A Child’s Right to Say “No Thank You!

Honoring a Child’s Food Choices: Empowering Autonomy

childs lunchbox with a variety of healty foods

by Laura Cipullo, RD, CDE, CEDRD, CDN

 

I remember looking at burgers—just staring at those odd-looking congealed brown globs. I felt absolutely repulsed! I hated red meat when I was growing up. The smell, the blood-colored juices spilling out, the chewy texture, and ugh—the taste! My dad ate red meat every night and this revolted me even more. Everyone told me that red meat was good for me—that I needed to eat it. Well, I ate some red meat, begrudgingly until I had food poisoning by a burger in 7th grade! After that incident, I didn’t have to fight about my burger disgust anymore. And then, one year later when I was in the 8th grade, I actually declared myself to be a vegetarian. Later, I also became a vegan. My parents could no longer insist that I eat red meat; if they did, I dug my heels in even further. I didn’t eat another burger until I was in my thirties—and pregnant! So, moms and dads, think back to your childhood and consider what influenced you to become a foodie—or inhibited you.

 

I had to personally express myself via my food choices as a vegetarian, and then as a vegan, to in part be different from my family, create my own identity and of course, just because I hated red meat. What this blog is suggesting is really quite simple: When we force our kids to eat “our meal” and “our way,” we may be making food more of an issue than it needs to, or should, be. Children need a voice and an identity as much as adults do.
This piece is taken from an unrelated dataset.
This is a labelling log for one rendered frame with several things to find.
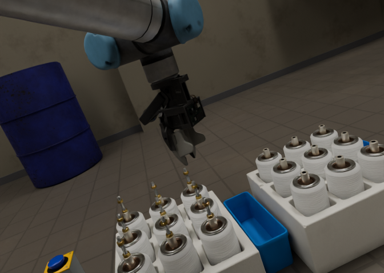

When we demand that our children eat the family meal—and only the family meal—are we silencing their voices?

 

Sometimes I wonder if the French kids who must eat the family meal feel silenced, or if this is just an American thing? Well, I’m pretty sure it can’t be just an American thing since these fights about food become eating disorders in every culture.

 

Consider this: If your child doesn’t eat veggies, it may be much better than he or she not eating at all to show you who the boss really is! Or if your kid doesn’t like steak, do you ever think he or she is entitled, even though still a child, to have preferences and dislikes?

 

I don’t have the perfect answer. Every child is an individual with genetic tendencies and lots of personality differences. But I do ask parents to just consider their own agenda versus their child’s self-identity. Will your child be like I was and rebel by becoming vegan until graduating college? Or will your child silently comply—eat your food and feel guilty—and then secretly eat the food he or she loves which you said was poison?

 

Again, there is no right or wrong. Rather, I just remind parents that food is more meaningful than what is, literally, on the plate. Please ask yourself: Could these food struggles spiral into something bigger and yet less tangible? Should your child have a right to refuse a meal…or choose a meal? Thoughts?